You see, protocols like Diffie-Hellman ( on which SRP is based ) are designed to be set in a cyclic group. In these groups, there is a “ group operation ” that can be realized in unlike ways, depending on the set. In the integer setting that SRP uses, this operation is implemented as multiplication modulo p. If we were using an elliptic curvature, we would use EC point summation as the group operation — an operation that is very different from integer addition — and provided the protocol used one of these two operations, the protocol would probable translate from one setting to the other. indeed, this ease-of-translation is the argue that most Diffie-Hellman-type protocols can be implemented in either specify .
SRP is weird, in that its calculations use both addition and multiplication. This is ticket — but requires the place setting to be a ring, rather than a generic cyclic group. This prerequisite implicitly rules out any obvious transformation of SRP to the more effective elliptic curve-land, where a second mathematical process is not available. It besides makes any fair security proof reasonably challenging.

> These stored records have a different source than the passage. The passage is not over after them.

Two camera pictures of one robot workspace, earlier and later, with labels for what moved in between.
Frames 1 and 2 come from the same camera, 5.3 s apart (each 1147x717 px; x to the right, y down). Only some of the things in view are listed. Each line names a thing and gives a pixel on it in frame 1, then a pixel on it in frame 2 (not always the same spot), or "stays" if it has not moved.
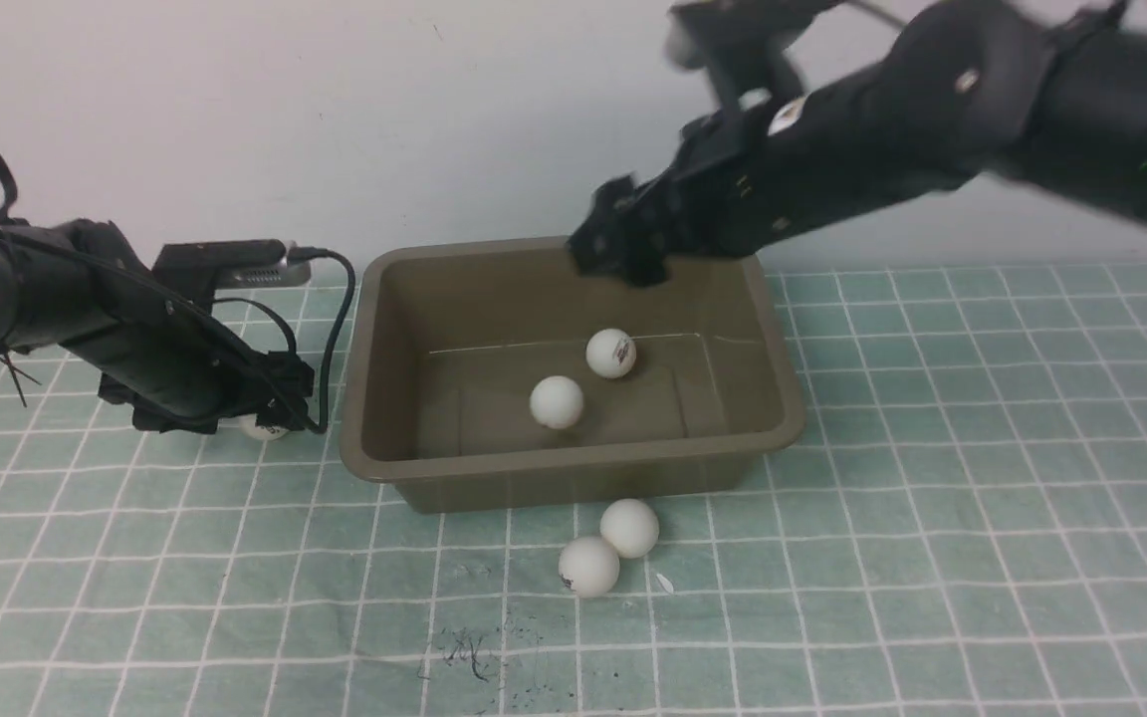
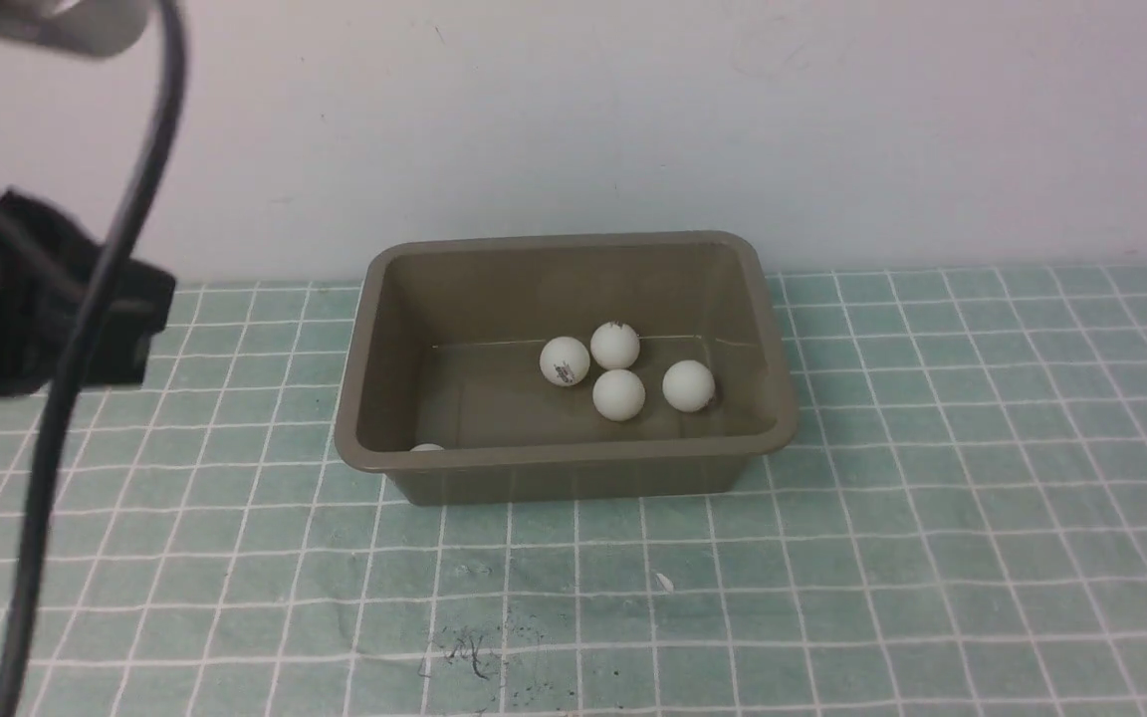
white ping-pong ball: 610,354 stays
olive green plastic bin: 497,373 stays
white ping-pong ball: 556,401 → 618,395
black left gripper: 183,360 → 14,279
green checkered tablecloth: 1001,507 stays
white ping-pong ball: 630,526 → 688,385
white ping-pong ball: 588,567 → 565,360

And this is kind of a big deal for efficiency. The argue the EC thing is a large deal is that to get equivalent security system for finite field ( integer ) arithmetic, we have to use much larger keys. For exercise, a 256-bit elliptic bend is believed to provide the like security as a mod p group of size 3,072 bits or more. Increasing to 512-bit curves can require equivalent non-EC keys of over 16,000 bits. This is a big hit to take .

In summary?

In drumhead, SRP is merely eldritch. It was created in 1998 and bears all the marks of a protocol invented in the prehistoric days of crypto. It ’ sulfur been repeatedly broken in diverse ways, though the most recent ( v4 ) rewrite doesn ’ deoxythymidine monophosphate seem obviously busted — arsenic long as you implement it cautiously and use the right parameters. It has no security validation worth a damn, though some will say this doesn ’ triiodothyronine matter ( I disagree with them. ) SRP leaks salt to untrusted users by design, which is a problem, and finally, it ’ randomness ineffective because it can ’ triiodothyronine be implemented in the EC set .
In conclusion : you should not use SRP in 2018. There are much better PAKE protocols with well better properties, like OPAQUE .

Leave a Reply

Your email address will not be published.